_INSTRUCTIONS TO FOLLOW_: Lines containing "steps" should be pulled from the material below.

_EXERCISE DATA_:
-*-*-

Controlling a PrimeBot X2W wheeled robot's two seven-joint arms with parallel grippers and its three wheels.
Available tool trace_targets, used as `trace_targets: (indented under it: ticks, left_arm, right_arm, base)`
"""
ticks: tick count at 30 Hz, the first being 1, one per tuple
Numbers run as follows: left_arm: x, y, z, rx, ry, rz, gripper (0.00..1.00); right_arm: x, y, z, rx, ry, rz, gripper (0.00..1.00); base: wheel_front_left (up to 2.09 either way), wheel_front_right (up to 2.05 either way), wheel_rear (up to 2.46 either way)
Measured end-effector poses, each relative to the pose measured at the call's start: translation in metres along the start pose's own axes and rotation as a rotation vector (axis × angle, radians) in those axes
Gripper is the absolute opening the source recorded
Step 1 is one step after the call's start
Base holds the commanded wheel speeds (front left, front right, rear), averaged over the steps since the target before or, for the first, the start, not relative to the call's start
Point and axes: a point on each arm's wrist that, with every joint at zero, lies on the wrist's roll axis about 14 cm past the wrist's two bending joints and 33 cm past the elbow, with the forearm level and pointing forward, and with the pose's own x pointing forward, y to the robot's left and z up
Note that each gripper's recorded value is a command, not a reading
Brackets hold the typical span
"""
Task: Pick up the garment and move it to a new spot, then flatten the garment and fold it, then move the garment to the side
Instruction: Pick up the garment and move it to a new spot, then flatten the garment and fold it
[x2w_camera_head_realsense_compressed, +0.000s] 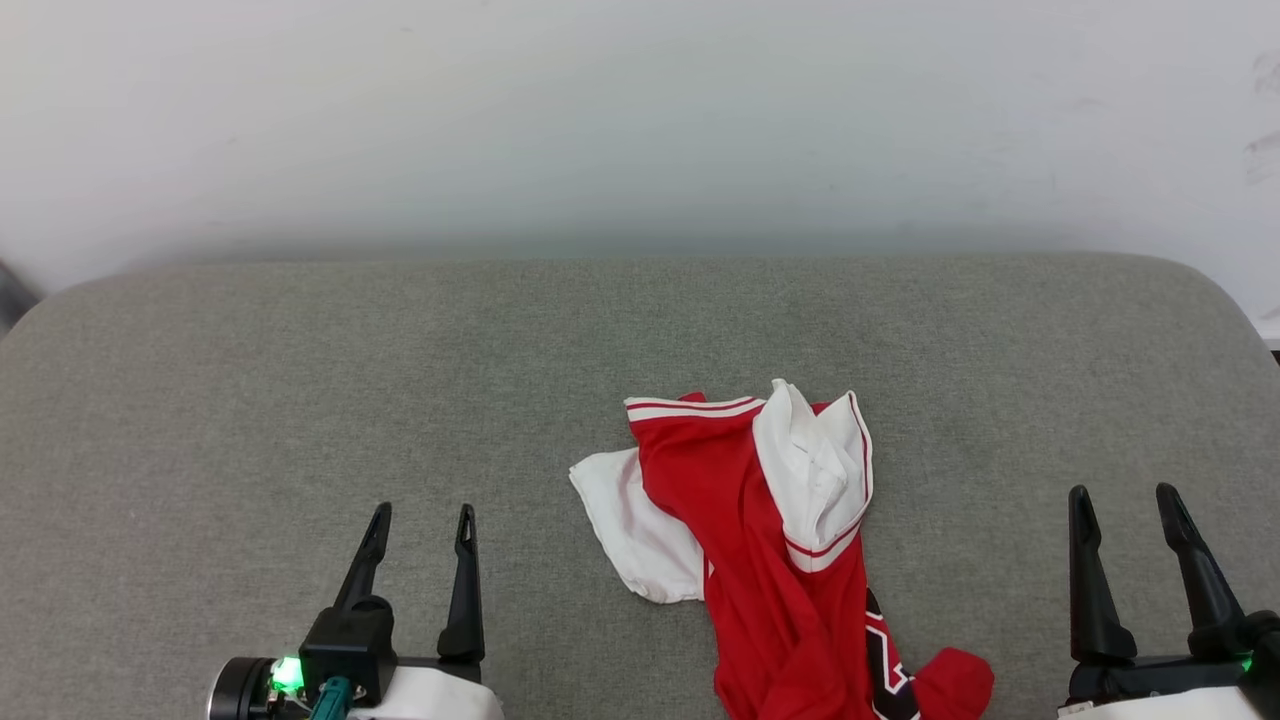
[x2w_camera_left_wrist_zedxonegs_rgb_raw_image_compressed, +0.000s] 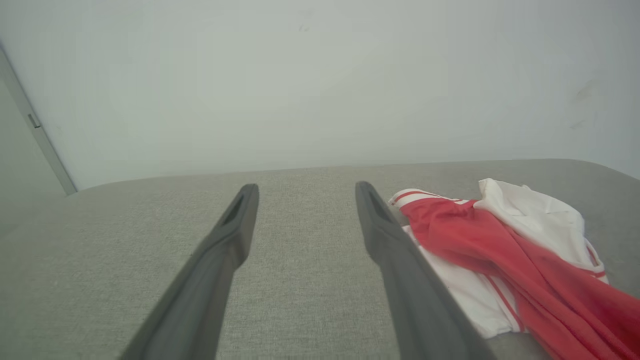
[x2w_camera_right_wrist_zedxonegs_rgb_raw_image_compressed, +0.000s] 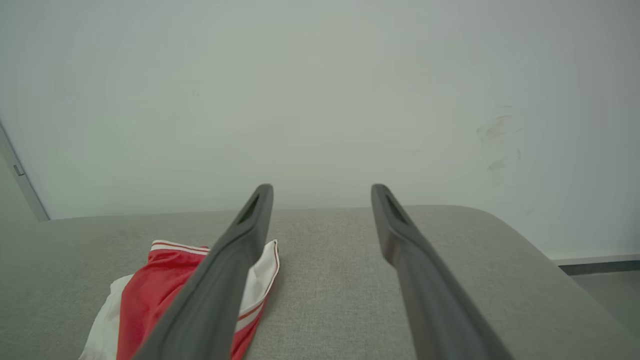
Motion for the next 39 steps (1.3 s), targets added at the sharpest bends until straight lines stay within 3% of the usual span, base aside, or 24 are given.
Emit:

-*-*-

_ANSWER TO THIS TASK_:
Base holds the commanded wheel speeds (front left, front right, rear), averaged over the steps since the target before or, for the first, the start, not relative to the call's start
Motion for the next 39 steps (1.3 s), targets added at the sharpest bends until straight lines stay within 3% of the usual span, base aside, or 24 are given.

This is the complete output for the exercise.